* Task details
For the entries that follow, restate word for word the line containing "curtain**, it would be much appreciated.", the line containing "light**, it would be much appreciated.", and every line that lies between them.

___ Dataset excerpts

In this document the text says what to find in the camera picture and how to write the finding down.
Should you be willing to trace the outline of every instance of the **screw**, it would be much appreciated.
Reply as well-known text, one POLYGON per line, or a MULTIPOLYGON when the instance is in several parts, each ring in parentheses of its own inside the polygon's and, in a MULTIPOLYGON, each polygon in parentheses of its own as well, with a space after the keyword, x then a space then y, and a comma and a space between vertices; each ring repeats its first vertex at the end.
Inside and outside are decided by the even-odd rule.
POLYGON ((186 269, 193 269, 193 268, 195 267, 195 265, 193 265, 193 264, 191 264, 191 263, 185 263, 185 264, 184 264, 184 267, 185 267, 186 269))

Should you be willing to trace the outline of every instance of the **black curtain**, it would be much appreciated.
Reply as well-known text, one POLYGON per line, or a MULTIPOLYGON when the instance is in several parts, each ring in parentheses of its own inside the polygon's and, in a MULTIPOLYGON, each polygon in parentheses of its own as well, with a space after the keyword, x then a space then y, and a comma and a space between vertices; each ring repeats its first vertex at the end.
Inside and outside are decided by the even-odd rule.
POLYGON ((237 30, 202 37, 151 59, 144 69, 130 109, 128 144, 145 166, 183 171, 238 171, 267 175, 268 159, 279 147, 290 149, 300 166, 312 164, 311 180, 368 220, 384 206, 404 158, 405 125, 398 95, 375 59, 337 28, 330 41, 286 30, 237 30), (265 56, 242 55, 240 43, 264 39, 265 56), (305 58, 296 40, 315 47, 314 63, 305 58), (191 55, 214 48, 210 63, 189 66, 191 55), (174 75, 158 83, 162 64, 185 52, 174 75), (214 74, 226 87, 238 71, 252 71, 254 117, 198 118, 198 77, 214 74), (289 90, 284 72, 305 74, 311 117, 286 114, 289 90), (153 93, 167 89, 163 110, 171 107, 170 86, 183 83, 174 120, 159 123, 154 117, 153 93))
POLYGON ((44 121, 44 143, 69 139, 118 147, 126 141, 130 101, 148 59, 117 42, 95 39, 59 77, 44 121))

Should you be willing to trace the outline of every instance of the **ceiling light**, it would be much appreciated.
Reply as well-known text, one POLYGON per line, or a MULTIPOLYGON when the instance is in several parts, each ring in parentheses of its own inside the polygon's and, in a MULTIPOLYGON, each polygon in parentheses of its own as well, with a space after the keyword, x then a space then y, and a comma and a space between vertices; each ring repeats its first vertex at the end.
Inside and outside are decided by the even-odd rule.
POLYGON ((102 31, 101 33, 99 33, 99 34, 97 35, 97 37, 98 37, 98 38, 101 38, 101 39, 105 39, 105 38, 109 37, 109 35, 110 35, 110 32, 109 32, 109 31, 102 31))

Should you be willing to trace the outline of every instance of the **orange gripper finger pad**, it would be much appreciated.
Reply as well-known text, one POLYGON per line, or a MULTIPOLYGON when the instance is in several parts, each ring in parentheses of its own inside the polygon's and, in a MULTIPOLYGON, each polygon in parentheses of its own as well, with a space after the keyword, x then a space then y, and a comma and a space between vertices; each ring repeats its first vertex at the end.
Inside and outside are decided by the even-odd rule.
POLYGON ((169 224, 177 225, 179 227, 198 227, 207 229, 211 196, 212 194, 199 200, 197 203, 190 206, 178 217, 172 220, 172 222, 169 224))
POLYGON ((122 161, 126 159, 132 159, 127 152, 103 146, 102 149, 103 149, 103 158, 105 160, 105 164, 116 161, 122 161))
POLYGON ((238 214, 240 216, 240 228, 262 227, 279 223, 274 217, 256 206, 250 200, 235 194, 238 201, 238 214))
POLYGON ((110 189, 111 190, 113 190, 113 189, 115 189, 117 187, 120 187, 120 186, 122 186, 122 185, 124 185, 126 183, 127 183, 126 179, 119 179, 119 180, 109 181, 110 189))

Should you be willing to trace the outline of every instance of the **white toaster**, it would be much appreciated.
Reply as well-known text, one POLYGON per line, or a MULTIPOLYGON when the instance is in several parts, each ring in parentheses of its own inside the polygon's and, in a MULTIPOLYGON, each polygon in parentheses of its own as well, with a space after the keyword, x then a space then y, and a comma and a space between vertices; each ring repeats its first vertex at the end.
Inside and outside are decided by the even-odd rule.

______

* Result for this task
Should you be willing to trace the outline of every instance of the **black curtain**, it would be much appreciated.
Reply as well-known text, one POLYGON per line, or a MULTIPOLYGON when the instance is in several parts, each ring in parentheses of its own inside the polygon's and, in a MULTIPOLYGON, each polygon in parentheses of its own as well, with a space after the keyword, x then a space then y, and a comma and a space between vertices; each ring repeats its first vertex at the end.
Inside and outside are decided by the even-odd rule.
POLYGON ((237 30, 202 37, 151 59, 144 69, 130 109, 128 144, 145 166, 183 171, 238 171, 267 175, 268 159, 279 147, 290 149, 300 166, 312 164, 311 180, 368 220, 384 206, 404 158, 405 125, 398 95, 375 59, 337 28, 330 41, 286 30, 237 30), (265 56, 242 55, 240 43, 264 39, 265 56), (305 58, 296 40, 315 47, 314 63, 305 58), (191 55, 214 48, 210 63, 189 66, 191 55), (174 75, 158 83, 162 64, 185 52, 174 75), (214 74, 226 87, 238 71, 252 71, 254 117, 198 118, 198 77, 214 74), (289 90, 284 72, 305 74, 311 117, 286 114, 289 90), (153 93, 167 89, 163 110, 171 107, 170 86, 183 83, 174 120, 159 123, 154 117, 153 93))
POLYGON ((44 121, 44 143, 69 139, 118 147, 126 141, 130 101, 148 59, 117 42, 95 39, 59 77, 44 121))

Should you be willing to trace the outline of every instance of the **ceiling light**, it would be much appreciated.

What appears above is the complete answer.